İçimdeki sızı bundandır. Emin Özdemir’i fiziksel olarak yitirdik belki. O sevecen tınılı sesi kulağımda, içli içten bakışı... Kendi içdenizindeki bilgece duruşu... Kitaplarına, sözlerine dönünce onun nasıl yaşadığını derin biçimde hissediyorum. Karşılıklı söz söze duruyoruz adeta her bir yazısıyla baş başa kalınca.

Emin Özdemir’in edebiyatımızdaki parıltısı yalnızca yazdığı denemelerinden gelmez, o bir dil/düşünce/bilinç ve duygu eğitimcisidir. Yitim haberini ilk aldığım Binyazar’ın ağlayışlı sesinde: “Öteki yarımı yitirdim,” demesi, burukluk ötesiydi. Masamdaki “Göğüne Sığmayan Bulut” nehir söyleşi kitabının satır aralarında günlerdir gezinip durmam, bir önceki gün onu konuşup anmamız burukluğumuzu çoğaltmıştı.

İnsan önce sesi hatırlar, sesle yaşar, yaşatır demiştim Binyazar’a. Emin Özdemir’in içten gelen bilgece edasında sözcüklerinin tınısını derinden hissetmiştim o an. Birkaç ay önce “Dil ve Yazar” kitabını gözden geçirirken kendisini aramış, buradaki denemelerinin güncelliğinden söz ederek bunu yayımlamak istediğimi söylemiştim.

“Kardeşim, kitap senindir, sana hayır demem mümkün değil; şunu dikkate al, göz at diğer kitaplarıma, buradan bazı yazıları bunlara taşımış olmalıyım.”

Sonra, yurtdışında Türkçe eğitim görenler için hazırladığı “Türkçemi İlerletiyorum” kitaplarını konuşmuştuk. Türkçe öğretimi üzerine düşüncelerinden söz ederken, öğrencilerime şunları söylerdim: Eğer Türkçe düşünmek, doğru Türkçe yazmak istiyorsanız okuyacağınız ilk on yazardan biri, hatta ilki Emin Özdemir’dir. Onu okurken ne söylediği kadar, bunu nasıl söylediği, cümle kuruluşları, sözcük dağarcığına dikkat ederek okumalısınız.

Sanırım onun bu özellikleri bir düzyazı ustasının bilincini/birikimini de gösterir bize. Özdemir’in bu alandaki kitapları ortadadır.

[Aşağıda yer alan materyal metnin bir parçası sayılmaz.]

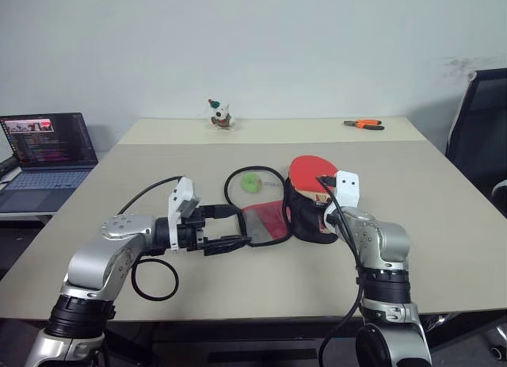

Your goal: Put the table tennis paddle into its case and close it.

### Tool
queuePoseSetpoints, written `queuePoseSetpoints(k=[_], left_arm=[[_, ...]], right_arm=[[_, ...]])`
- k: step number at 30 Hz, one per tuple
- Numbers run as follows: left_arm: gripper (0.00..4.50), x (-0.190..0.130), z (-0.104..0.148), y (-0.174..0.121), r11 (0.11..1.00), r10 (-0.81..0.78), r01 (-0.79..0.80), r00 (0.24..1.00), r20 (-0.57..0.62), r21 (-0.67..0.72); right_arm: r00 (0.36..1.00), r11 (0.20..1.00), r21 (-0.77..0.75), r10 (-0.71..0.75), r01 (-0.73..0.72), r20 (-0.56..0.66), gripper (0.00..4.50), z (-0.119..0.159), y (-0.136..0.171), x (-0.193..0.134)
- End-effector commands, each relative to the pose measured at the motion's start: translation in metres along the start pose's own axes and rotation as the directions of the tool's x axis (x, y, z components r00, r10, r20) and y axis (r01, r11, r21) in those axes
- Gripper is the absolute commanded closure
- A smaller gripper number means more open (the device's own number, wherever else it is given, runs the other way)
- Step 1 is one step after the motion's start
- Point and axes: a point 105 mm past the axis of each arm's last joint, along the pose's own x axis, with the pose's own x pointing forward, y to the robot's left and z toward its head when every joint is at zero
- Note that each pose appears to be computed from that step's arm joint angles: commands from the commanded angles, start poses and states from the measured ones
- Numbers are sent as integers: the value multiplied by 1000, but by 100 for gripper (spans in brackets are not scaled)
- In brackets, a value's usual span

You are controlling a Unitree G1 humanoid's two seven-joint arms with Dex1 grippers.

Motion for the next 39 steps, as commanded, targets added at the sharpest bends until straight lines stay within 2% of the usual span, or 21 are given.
queuePoseSetpoints(k=[1, 11, 20, 21, 22, 24, 29, 33, 36, 39], left_arm=[[0, -15, 18, 10, 996, 56, -57, 998, 27, 66], [0, -22, 20, 16, 993, 93, -95, 995, 26, 76], [0, -22, 17, 16, 992, 97, -98, 995, 21, 74], [0, -22, 17, 16, 992, 98, -100, 995, 20, 74], [0, -22, 16, 17, 992, 101, -102, 995, 17, 74], [0, -21, 14, 18, 991, 110, -110, 994, 11, 74], [0, -19, 13, 21, 988, 133, -134, 991, 15, 72], [0, -24, 5, 38, 967, 247, -246, 969, -10, 72], [0, -29, -8, 56, 933, 354, -350, 934, -54, 79], [0, -31, -16, 69, 908, 415, -409, 907, -75, 88]], right_arm=[[996, 1000, -25, 9, -7, 87, 339, 18, 7, 1], [996, 997, -42, -68, 70, 65, 339, 0, -4, 15], [997, 999, -24, -43, 44, 59, 339, -4, 6, 16], [997, 999, -12, -43, 43, 61, 268, -4, 7, 15], [997, 999, -9, -43, 43, 61, 251, -5, 8, 14], [997, 999, -9, -46, 46, 58, 188, -6, 9, 14], [996, 998, -58, -6, 11, 94, 3, 2, 16, 8], [943, 941, -218, 295, -259, 154, 3, 30, 47, -28], [856, 836, -367, 489, -408, 164, 3, 54, 42, -61], [796, 764, -423, 588, -488, 143, 3, 67, 33, -81]])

Şimdi, başımı kaldırmak istemiyorum “O İyi Kitaplar Olmasaydı” denemeleriyle söyleşi kitabı “Göğüne Sığmayan Bulut”tan. Çünkü ben de, birçok okuru/öğrencisi gibi sözcüklerin tınısını ondan öğrendim.

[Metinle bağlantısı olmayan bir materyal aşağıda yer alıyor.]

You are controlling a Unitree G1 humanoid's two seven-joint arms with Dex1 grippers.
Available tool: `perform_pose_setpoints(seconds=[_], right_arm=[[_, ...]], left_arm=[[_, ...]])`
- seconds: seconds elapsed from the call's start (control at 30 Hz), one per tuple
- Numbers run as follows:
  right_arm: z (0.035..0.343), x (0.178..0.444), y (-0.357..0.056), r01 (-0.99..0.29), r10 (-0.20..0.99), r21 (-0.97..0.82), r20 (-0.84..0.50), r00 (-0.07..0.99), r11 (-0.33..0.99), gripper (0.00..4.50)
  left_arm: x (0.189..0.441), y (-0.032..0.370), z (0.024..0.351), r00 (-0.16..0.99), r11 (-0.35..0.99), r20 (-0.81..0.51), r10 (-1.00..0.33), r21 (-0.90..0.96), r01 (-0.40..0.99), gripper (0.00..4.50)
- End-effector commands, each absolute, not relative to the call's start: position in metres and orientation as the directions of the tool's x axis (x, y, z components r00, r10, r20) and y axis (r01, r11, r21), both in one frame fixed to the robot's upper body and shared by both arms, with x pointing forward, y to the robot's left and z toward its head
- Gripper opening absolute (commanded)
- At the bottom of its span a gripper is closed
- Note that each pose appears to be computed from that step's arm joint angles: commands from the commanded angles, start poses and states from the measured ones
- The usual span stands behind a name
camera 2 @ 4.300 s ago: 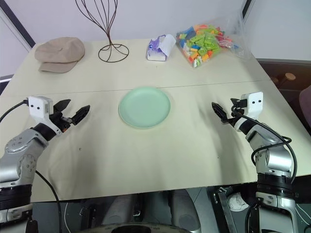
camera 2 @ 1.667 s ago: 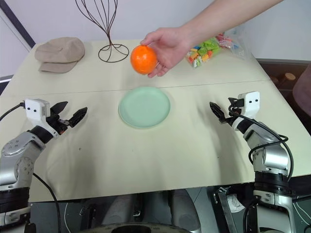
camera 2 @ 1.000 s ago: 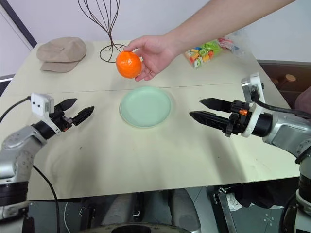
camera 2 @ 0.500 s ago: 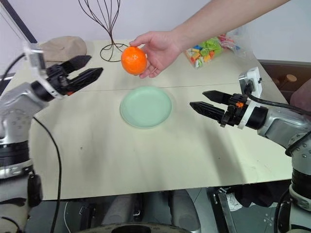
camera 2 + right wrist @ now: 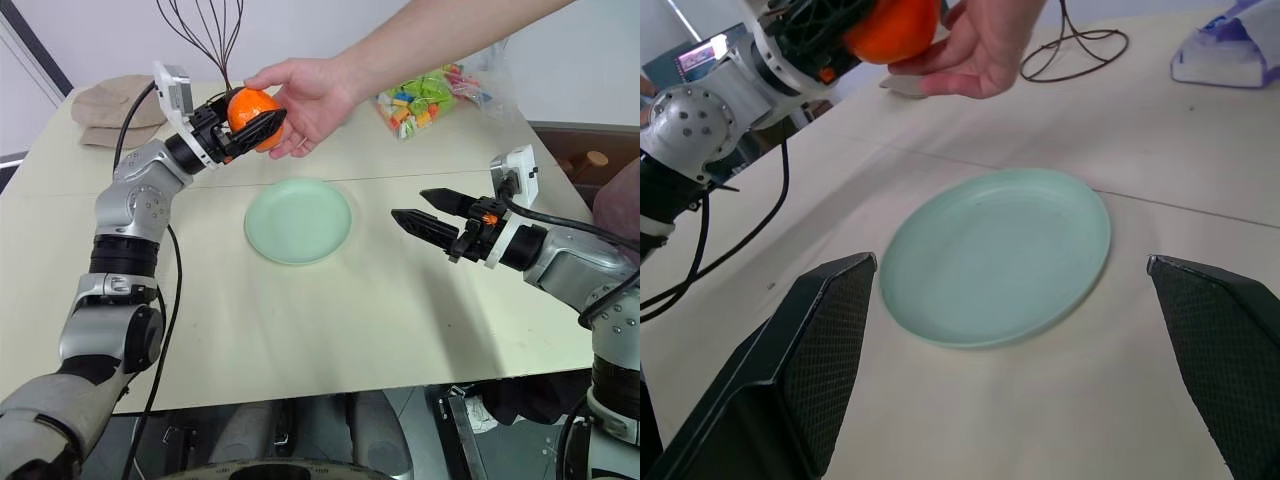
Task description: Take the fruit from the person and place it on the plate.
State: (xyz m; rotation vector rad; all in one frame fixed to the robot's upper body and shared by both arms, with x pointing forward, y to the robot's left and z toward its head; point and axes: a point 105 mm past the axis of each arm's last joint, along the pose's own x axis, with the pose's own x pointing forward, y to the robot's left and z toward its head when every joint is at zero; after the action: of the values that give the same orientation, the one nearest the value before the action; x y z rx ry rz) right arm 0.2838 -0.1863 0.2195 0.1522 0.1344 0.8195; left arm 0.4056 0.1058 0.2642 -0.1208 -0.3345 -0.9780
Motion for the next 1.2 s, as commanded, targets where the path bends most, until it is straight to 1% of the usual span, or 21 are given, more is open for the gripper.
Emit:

Güzel konuşmanın, doğru ve güzel yazmanın sırlarını taşırdı bize her bir söylediği ve yazdığıyla. Dilde ve düşüncede var olma bilincinin kapılarını bize aralayanların en başında gelir Emin Özdemir. Dili de bir yurt gibi, bir coğrafya gibi görür. Öyle ki, “Dil İşçiliğidir Yazarlık” denemesinde şunun altını çizecektir: “Gerçek yazar, gerçek ozan anadili sevgisini içinde çiçeklendirip büyüten, anadilinin yürük vuruşunu kaleminin ucunda duyan kişidir...”

Emin Özdemir, o bilinç/bakışla yazdı gösterdi, öğretti eğitti bizleri. Anadilin ve sözcüklerin çağrısına tutunma yolunu yordamını aydınlanmacı, taşıyıcı bir bakışla durmadan dinlenmeden yazdı ve anlattı. Ve onun dil yurduna dönüşte bunu her dem daha iyi anlayacağız, anacağız, aramızda yaşadığını hissedeceğiz.